+++ Data under study
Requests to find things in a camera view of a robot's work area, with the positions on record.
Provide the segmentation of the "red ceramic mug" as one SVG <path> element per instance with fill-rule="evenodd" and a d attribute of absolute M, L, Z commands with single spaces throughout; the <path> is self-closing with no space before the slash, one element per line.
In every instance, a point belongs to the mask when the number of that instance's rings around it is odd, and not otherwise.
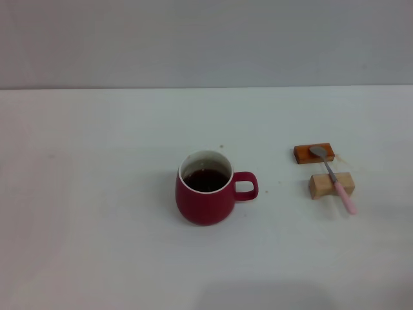
<path fill-rule="evenodd" d="M 229 177 L 228 183 L 215 192 L 198 192 L 188 187 L 183 178 L 194 171 L 214 169 Z M 219 152 L 202 150 L 188 155 L 180 164 L 175 185 L 175 199 L 182 216 L 200 226 L 215 225 L 225 220 L 237 202 L 257 198 L 259 186 L 251 172 L 236 172 Z"/>

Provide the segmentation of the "pink handled metal spoon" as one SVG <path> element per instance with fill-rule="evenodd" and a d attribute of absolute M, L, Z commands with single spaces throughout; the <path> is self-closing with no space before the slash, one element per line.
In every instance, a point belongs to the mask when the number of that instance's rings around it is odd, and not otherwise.
<path fill-rule="evenodd" d="M 336 178 L 336 175 L 334 174 L 327 162 L 327 150 L 320 146 L 312 146 L 309 148 L 309 151 L 323 160 L 325 167 L 327 168 L 327 171 L 329 173 L 330 179 L 332 180 L 336 192 L 341 198 L 341 201 L 343 202 L 343 205 L 347 212 L 351 215 L 357 214 L 356 206 L 354 205 L 350 196 L 345 191 L 345 188 L 342 186 L 342 184 L 340 184 L 339 180 Z"/>

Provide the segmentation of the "dark coffee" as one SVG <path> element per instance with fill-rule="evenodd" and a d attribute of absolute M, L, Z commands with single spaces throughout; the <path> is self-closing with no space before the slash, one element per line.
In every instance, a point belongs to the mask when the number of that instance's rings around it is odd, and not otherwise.
<path fill-rule="evenodd" d="M 229 177 L 218 170 L 201 169 L 185 176 L 183 181 L 194 191 L 215 192 L 228 183 Z"/>

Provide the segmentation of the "dark brown wooden block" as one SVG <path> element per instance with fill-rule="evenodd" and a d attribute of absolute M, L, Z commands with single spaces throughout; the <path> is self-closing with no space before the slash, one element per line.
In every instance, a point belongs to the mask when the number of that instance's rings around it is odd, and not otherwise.
<path fill-rule="evenodd" d="M 293 150 L 294 157 L 297 164 L 310 164 L 310 163 L 321 163 L 323 162 L 322 158 L 316 156 L 310 151 L 311 147 L 322 147 L 326 150 L 326 160 L 333 161 L 335 158 L 334 151 L 329 143 L 317 143 L 311 145 L 296 145 Z"/>

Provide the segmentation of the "light wooden arch block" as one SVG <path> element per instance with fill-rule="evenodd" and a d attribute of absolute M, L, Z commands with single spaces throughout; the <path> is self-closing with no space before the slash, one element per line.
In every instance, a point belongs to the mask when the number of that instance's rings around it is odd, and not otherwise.
<path fill-rule="evenodd" d="M 351 196 L 356 186 L 349 172 L 335 173 L 336 178 L 343 186 L 345 192 Z M 313 200 L 324 196 L 339 196 L 336 188 L 331 180 L 330 174 L 314 174 L 311 175 L 308 183 L 311 198 Z"/>

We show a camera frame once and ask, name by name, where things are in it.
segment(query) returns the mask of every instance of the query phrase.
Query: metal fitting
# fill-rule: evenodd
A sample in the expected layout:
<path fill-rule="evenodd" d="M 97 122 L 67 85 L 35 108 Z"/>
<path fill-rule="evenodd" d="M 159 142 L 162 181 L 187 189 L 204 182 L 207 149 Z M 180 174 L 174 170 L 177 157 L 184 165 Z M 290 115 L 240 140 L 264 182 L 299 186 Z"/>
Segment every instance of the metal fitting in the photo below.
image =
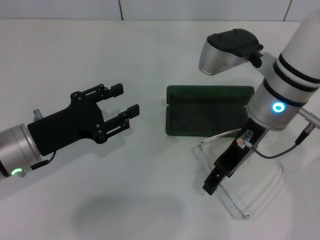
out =
<path fill-rule="evenodd" d="M 19 178 L 24 178 L 27 174 L 25 171 L 17 172 L 15 175 L 17 175 Z"/>
<path fill-rule="evenodd" d="M 253 144 L 251 142 L 249 142 L 248 140 L 244 141 L 244 145 L 247 146 L 248 148 L 251 148 L 253 146 Z"/>
<path fill-rule="evenodd" d="M 302 117 L 304 117 L 304 119 L 307 120 L 312 126 L 314 126 L 317 129 L 320 129 L 320 118 L 318 118 L 316 115 L 312 114 L 311 112 L 308 112 L 304 108 L 301 108 L 298 113 Z"/>
<path fill-rule="evenodd" d="M 244 134 L 241 135 L 241 137 L 237 138 L 236 143 L 242 146 L 246 144 L 246 141 L 249 141 L 253 136 L 253 131 L 247 130 Z"/>
<path fill-rule="evenodd" d="M 311 123 L 309 123 L 303 131 L 307 134 L 310 134 L 314 129 L 315 127 Z"/>
<path fill-rule="evenodd" d="M 34 114 L 34 118 L 33 118 L 34 122 L 44 118 L 39 109 L 33 110 L 33 114 Z"/>

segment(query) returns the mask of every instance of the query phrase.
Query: white table surface
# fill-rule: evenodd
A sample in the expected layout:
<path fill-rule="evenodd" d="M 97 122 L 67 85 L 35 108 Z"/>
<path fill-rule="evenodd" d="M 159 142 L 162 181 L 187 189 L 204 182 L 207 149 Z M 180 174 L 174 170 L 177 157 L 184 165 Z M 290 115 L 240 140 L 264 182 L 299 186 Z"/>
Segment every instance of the white table surface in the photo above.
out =
<path fill-rule="evenodd" d="M 130 130 L 107 143 L 78 141 L 25 178 L 1 181 L 0 238 L 319 239 L 319 132 L 279 159 L 284 176 L 280 190 L 260 214 L 245 221 L 232 219 L 215 195 L 202 191 L 206 175 L 193 154 L 202 138 L 165 133 L 167 86 L 256 88 L 263 80 L 247 63 L 216 76 L 201 73 L 198 61 L 208 35 L 243 28 L 257 36 L 264 51 L 277 56 L 298 25 L 0 20 L 0 130 L 30 123 L 35 108 L 44 116 L 62 110 L 72 92 L 101 83 L 124 86 L 123 95 L 99 103 L 105 118 L 140 105 Z M 320 115 L 319 92 L 306 108 Z M 259 149 L 266 155 L 287 149 L 306 124 L 297 116 L 284 131 L 269 132 Z M 255 174 L 267 176 L 267 160 L 253 155 L 249 166 L 257 162 L 262 167 Z"/>

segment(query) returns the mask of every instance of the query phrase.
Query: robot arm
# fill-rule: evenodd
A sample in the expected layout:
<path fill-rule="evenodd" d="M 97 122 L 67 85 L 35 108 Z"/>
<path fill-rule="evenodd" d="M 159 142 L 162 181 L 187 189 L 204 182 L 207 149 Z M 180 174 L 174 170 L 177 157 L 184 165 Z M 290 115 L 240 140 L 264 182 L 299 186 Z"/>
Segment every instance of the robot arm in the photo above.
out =
<path fill-rule="evenodd" d="M 234 29 L 208 37 L 199 61 L 199 69 L 203 73 L 214 75 L 245 61 L 250 61 L 256 68 L 264 66 L 263 60 L 258 59 L 262 57 L 262 54 L 258 54 L 262 45 L 248 32 L 245 38 L 236 37 L 239 31 L 245 33 L 245 30 Z M 272 67 L 271 71 L 260 71 L 264 72 L 264 80 L 246 106 L 249 120 L 229 148 L 216 160 L 214 169 L 204 182 L 203 188 L 207 193 L 212 195 L 225 176 L 231 177 L 253 152 L 259 153 L 258 144 L 268 131 L 282 131 L 297 114 L 308 120 L 309 125 L 297 138 L 295 145 L 299 145 L 314 128 L 320 128 L 319 118 L 303 109 L 320 87 L 319 39 L 320 9 L 300 24 L 278 59 L 268 65 L 269 69 Z"/>
<path fill-rule="evenodd" d="M 129 119 L 140 114 L 139 105 L 133 105 L 118 116 L 104 121 L 97 102 L 124 93 L 121 83 L 110 89 L 100 84 L 86 91 L 70 95 L 70 105 L 59 112 L 42 117 L 35 110 L 34 122 L 0 132 L 0 180 L 12 175 L 24 177 L 27 172 L 51 162 L 56 151 L 80 139 L 92 139 L 97 144 L 128 129 Z M 53 153 L 49 160 L 42 156 Z"/>

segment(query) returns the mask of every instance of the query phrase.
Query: glowing blue light ring
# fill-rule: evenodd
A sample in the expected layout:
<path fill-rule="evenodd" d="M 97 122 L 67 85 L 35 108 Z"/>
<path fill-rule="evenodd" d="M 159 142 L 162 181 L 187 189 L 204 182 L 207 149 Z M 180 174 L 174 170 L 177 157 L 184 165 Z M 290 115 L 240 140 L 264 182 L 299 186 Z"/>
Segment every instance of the glowing blue light ring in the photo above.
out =
<path fill-rule="evenodd" d="M 273 111 L 275 111 L 276 113 L 281 113 L 285 110 L 285 105 L 282 103 L 282 102 L 275 102 L 273 105 L 272 105 L 272 109 Z"/>

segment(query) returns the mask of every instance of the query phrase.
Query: black cable
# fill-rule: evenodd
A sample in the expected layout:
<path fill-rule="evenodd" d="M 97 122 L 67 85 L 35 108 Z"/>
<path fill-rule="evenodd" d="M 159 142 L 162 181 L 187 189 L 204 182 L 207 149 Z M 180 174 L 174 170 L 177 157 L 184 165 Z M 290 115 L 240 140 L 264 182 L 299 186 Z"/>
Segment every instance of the black cable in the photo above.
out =
<path fill-rule="evenodd" d="M 49 163 L 55 158 L 56 153 L 57 153 L 57 151 L 54 151 L 54 152 L 53 152 L 53 155 L 50 157 L 50 159 L 47 160 L 47 161 L 49 161 Z"/>
<path fill-rule="evenodd" d="M 36 170 L 36 169 L 38 169 L 38 168 L 41 168 L 41 167 L 49 164 L 49 163 L 55 158 L 56 153 L 57 153 L 57 151 L 54 151 L 54 152 L 53 152 L 53 155 L 51 156 L 51 158 L 50 158 L 49 160 L 43 160 L 43 161 L 40 161 L 40 162 L 38 162 L 38 163 L 36 163 L 36 164 L 33 164 L 33 165 L 31 166 L 31 169 L 32 169 L 32 170 Z"/>
<path fill-rule="evenodd" d="M 290 147 L 289 149 L 277 154 L 277 155 L 274 155 L 274 156 L 266 156 L 266 155 L 263 155 L 261 152 L 259 152 L 256 148 L 254 148 L 253 146 L 250 148 L 252 149 L 256 154 L 258 154 L 260 157 L 263 157 L 265 159 L 275 159 L 277 157 L 280 157 L 282 155 L 285 155 L 286 153 L 290 152 L 291 150 L 295 149 L 296 148 L 296 144 L 293 145 L 292 147 Z"/>
++++++
Aim of the exercise = From the listing above, return every line that contains the word "fitting".

Solution below =
Query: metal fitting
Segment every instance of the metal fitting in the photo below.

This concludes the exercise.